* **Exercise requirements**
Look below. Copy each line that has "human" in it.
[Source data — start]
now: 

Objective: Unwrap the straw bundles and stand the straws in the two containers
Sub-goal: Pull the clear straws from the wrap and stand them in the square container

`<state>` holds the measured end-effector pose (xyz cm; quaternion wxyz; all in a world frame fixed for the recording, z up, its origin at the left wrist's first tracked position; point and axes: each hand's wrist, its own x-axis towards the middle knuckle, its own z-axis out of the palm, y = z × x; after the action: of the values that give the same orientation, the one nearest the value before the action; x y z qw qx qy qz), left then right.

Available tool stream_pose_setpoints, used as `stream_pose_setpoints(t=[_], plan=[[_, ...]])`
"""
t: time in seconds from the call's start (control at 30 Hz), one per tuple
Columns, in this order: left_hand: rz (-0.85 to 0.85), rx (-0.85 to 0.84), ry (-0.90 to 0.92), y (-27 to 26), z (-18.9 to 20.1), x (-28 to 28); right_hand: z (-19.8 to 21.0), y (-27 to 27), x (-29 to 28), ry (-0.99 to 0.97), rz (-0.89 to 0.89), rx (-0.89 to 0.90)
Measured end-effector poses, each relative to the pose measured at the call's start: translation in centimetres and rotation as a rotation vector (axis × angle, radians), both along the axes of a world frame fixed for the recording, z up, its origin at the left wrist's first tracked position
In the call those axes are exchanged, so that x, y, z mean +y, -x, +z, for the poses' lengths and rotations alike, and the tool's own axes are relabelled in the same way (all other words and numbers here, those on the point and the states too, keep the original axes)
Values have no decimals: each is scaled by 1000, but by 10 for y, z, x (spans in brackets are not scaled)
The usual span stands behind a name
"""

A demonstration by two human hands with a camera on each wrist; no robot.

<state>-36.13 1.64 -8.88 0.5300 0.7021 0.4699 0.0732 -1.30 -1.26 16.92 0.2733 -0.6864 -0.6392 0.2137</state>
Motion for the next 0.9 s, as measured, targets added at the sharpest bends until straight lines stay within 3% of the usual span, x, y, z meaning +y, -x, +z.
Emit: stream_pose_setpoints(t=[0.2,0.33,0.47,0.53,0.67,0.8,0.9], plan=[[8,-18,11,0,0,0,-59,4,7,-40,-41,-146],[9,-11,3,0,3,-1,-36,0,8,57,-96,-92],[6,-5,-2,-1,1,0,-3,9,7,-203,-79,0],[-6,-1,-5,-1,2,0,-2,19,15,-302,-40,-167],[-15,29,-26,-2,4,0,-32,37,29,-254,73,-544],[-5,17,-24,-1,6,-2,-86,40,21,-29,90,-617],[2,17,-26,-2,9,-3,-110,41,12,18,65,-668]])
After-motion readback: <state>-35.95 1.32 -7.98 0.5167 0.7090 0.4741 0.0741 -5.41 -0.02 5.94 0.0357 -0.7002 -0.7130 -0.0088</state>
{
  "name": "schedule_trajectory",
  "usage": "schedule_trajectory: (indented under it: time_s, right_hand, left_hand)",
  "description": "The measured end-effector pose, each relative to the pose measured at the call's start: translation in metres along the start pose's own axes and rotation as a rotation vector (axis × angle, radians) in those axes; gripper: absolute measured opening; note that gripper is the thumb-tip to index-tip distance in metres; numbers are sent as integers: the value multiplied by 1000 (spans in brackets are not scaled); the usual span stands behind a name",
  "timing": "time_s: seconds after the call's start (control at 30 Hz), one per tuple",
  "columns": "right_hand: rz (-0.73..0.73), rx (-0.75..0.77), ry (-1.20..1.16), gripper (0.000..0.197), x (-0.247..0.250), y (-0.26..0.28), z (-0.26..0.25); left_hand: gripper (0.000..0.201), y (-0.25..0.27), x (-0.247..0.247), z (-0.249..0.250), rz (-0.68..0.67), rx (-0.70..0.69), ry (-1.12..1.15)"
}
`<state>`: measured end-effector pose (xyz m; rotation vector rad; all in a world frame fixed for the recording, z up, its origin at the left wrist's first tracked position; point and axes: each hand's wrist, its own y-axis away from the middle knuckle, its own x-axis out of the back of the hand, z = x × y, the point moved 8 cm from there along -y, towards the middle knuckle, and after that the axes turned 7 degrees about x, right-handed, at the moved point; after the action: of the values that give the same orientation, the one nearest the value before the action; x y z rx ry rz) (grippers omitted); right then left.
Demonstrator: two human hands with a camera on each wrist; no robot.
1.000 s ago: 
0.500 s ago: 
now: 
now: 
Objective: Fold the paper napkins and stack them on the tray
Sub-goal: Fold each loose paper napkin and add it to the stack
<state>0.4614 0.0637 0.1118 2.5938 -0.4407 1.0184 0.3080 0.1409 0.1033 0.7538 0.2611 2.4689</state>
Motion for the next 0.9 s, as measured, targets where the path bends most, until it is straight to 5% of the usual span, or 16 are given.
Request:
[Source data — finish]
* **Exercise output**
A demonstration by two human hands with a camera on each wrist; no robot.
Demonstrator: two human hands with a camera on each wrist; no robot.

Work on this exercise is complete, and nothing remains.